L’intérêt scientifique et médical concernant le champ de recherche qu’est l’infodémiologie augmente constamment. En effet, une revue (22) réalisée en 2020 montre que sur 338 études infodémiologiques incluses, le nombre d’articles augmente chaque année, les publications de 2017 et 2018 comptant pour plus de la moitié des publications de la décennie (22). La source de données la plus populaire était Twitter, suivie par Google, venaient ensuite les autres sites et forums. Le réseau social Facebook était marginal derrière ces sources. Concernant les sujets d’études, les études infodémiologiques abordaient de façon majoritaire les maladies (au sens général), ainsi que les épidémies.
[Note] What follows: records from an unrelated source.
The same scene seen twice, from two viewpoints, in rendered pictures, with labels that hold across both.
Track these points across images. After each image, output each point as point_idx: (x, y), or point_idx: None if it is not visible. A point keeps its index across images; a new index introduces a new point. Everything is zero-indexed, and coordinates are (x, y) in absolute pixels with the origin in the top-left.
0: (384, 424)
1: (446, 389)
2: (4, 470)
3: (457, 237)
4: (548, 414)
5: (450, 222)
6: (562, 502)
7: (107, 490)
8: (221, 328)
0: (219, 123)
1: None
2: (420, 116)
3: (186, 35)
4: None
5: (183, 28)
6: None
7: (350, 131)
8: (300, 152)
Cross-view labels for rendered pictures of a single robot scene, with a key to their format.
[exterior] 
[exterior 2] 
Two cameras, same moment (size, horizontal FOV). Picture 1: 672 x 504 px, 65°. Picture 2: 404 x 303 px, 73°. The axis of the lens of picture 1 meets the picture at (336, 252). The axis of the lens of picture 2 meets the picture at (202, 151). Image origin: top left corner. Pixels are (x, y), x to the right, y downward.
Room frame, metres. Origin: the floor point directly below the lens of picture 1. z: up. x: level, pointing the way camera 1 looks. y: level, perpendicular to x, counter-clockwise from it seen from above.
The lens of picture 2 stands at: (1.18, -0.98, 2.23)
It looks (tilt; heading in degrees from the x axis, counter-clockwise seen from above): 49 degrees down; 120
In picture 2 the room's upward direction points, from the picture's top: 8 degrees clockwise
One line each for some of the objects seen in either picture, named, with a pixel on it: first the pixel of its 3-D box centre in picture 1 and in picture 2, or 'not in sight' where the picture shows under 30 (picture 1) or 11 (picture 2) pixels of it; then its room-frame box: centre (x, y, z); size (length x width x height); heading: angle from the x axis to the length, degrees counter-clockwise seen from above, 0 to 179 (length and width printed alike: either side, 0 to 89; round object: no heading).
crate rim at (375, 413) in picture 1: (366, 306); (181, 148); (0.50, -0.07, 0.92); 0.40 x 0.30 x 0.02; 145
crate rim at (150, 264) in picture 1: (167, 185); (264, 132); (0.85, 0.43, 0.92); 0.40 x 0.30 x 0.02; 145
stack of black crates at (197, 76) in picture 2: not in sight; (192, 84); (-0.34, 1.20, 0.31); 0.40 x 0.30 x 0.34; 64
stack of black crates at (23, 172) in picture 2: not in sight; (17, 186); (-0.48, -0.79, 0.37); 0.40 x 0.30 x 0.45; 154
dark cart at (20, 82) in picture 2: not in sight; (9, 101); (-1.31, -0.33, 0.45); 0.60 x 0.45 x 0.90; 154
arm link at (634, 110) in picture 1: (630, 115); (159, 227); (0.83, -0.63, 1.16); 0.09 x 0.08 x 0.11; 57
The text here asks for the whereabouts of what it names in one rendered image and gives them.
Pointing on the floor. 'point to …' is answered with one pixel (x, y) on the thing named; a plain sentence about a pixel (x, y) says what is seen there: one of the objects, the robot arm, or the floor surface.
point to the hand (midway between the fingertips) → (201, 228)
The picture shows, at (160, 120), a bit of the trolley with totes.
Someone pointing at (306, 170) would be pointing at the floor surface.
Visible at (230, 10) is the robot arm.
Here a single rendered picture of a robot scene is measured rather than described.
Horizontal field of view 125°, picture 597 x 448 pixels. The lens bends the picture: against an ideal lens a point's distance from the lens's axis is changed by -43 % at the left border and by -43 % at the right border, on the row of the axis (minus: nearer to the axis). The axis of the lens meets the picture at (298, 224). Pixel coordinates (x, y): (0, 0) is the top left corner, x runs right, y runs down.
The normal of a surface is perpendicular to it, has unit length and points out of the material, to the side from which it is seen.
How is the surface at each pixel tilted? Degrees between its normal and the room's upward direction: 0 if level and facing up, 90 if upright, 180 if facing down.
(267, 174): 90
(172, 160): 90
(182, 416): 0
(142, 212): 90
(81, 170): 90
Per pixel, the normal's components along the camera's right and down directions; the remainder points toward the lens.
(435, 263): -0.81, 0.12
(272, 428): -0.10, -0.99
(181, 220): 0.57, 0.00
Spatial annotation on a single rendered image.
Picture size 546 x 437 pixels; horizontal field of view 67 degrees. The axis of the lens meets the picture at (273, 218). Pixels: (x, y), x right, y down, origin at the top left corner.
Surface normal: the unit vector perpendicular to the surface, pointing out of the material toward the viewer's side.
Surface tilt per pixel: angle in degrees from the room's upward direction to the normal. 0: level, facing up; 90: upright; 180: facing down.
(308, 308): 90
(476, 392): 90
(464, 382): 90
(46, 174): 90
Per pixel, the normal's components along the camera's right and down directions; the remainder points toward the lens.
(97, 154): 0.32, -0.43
Suivies par les études centrées sur le soin et la santé publique, les médicaments, le tabagisme et l’alcool (22). La revue conclut sur le fait que l’infodémiologie est un moyen innovant de réaliser des évaluations sanitaires à différentes échelles. Les données issues d’internet ont aussi l’avantage d’être directement récoltables et analysables, là où d’autres méthodes traditionnelles peuvent être extrêmement chronophages (22).
Ainsi, l’on commence à discerner que l’infodémiologie, alliée au développement du mouvement du patient-centrisme, peut représenter une opportunité pour capter et analyser de nouvelles données, directement issues des patients, à propos de thématiques de santé.
Données de vie réelle
Cette notion de source de données exploitables et complémentaires pour les épidémiologistes, nous amène à évoquer les données de vie réelle (figure 5) (23).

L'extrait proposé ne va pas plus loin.